The controversial Autopilot Buddy product, made for Tesla vehicles that feature the semi self-driving technology, has been ordered to be pulled off the market. The National Highway Traffic Safety Administration issued a cease and desist for the product's maker on Tuesday and called it a danger to other motorists, the The Detroit News reported.

Autopilot Buddy is a weight that attaches to one side of the steering wheel. The weight mimics a driver's hands on the wheel, which reduces the frequency of safety alerts when the driver does not place his or her hands on the wheel. In a statement, the NHTSA said, "A product intended to circumvent motor vehicle safety and driver attentiveness is unacceptable."

At the time of the cease and desist, the manufacturer of Autopilot Buddy, Dolder, Falco and Reese, was in the process of engineering a similar product for the Tesla Model 3. The current products fit the Model S and Model X electric cars.

Tesla issued its own statement after the NHTSA's actions and commended the move. "We support NHTSA's action regarding this product," the electric-car maker said.

The company's website still lists the product for sale internationally, but it is "not taking orders inside the U.S.A. at this time." Additionally, the site includes a disclaimer saying Autopilot Buddy "is designed for closed-track use, not for use on public streets. ... Warning: The Autopilot Buddy is not a safety device.

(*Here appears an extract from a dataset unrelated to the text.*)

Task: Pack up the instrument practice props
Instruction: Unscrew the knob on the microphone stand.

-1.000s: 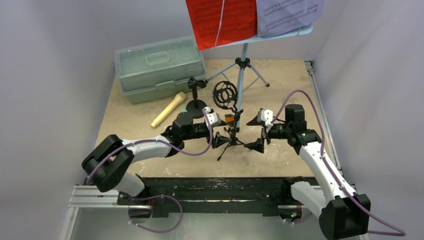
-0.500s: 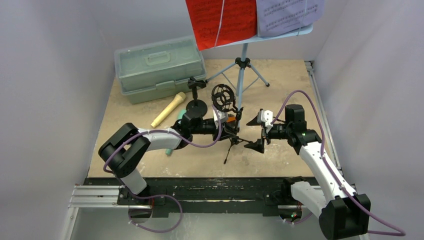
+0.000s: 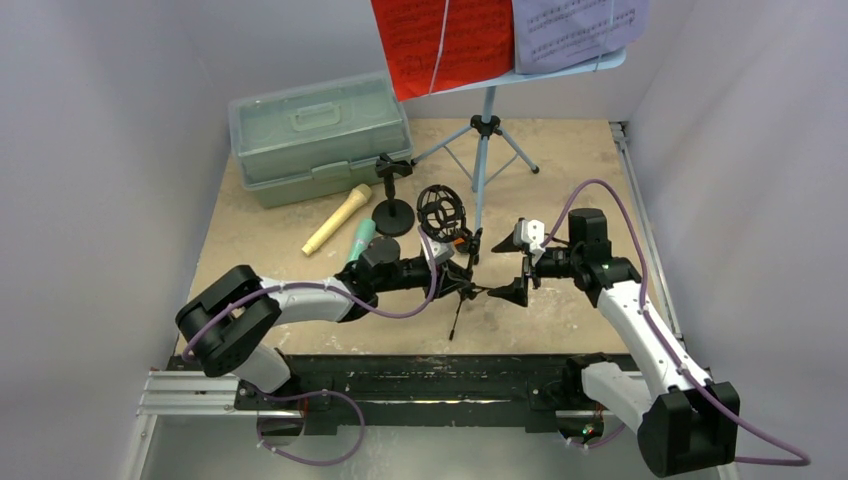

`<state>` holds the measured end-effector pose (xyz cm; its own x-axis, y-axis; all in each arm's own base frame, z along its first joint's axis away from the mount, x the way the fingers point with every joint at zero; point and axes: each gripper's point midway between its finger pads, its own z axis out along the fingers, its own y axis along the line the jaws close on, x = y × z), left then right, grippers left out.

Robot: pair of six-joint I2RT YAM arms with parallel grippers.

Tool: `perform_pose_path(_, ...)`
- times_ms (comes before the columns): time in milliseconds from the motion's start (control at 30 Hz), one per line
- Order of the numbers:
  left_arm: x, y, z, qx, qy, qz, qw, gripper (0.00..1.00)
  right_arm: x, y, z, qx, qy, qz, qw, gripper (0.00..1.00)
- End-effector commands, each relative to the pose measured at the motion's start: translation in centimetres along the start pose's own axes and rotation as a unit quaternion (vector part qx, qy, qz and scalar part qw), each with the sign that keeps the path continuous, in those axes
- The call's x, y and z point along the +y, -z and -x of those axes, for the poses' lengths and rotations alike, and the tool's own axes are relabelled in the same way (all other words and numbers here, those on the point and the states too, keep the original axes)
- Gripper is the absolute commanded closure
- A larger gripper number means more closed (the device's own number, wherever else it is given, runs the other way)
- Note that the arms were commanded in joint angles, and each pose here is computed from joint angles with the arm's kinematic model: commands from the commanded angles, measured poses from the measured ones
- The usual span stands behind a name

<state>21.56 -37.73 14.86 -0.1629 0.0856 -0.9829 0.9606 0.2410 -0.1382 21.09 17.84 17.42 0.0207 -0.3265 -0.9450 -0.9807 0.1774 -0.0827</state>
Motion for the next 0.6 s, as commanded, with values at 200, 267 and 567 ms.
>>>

Using this device irresponsibly may cause injury or death."

Autopilot has come under fire in recent months after a Tesla Model X crashed into a damaged highway barrier in California with the system engaged. A preliminary report also showed the Autopilot system sped the electric car up before the wreck. The crash killed Walter Huang, the driver.

The NHTSA said the company must halt marketing, sales, and distribution of the device by June 29 in the U.S.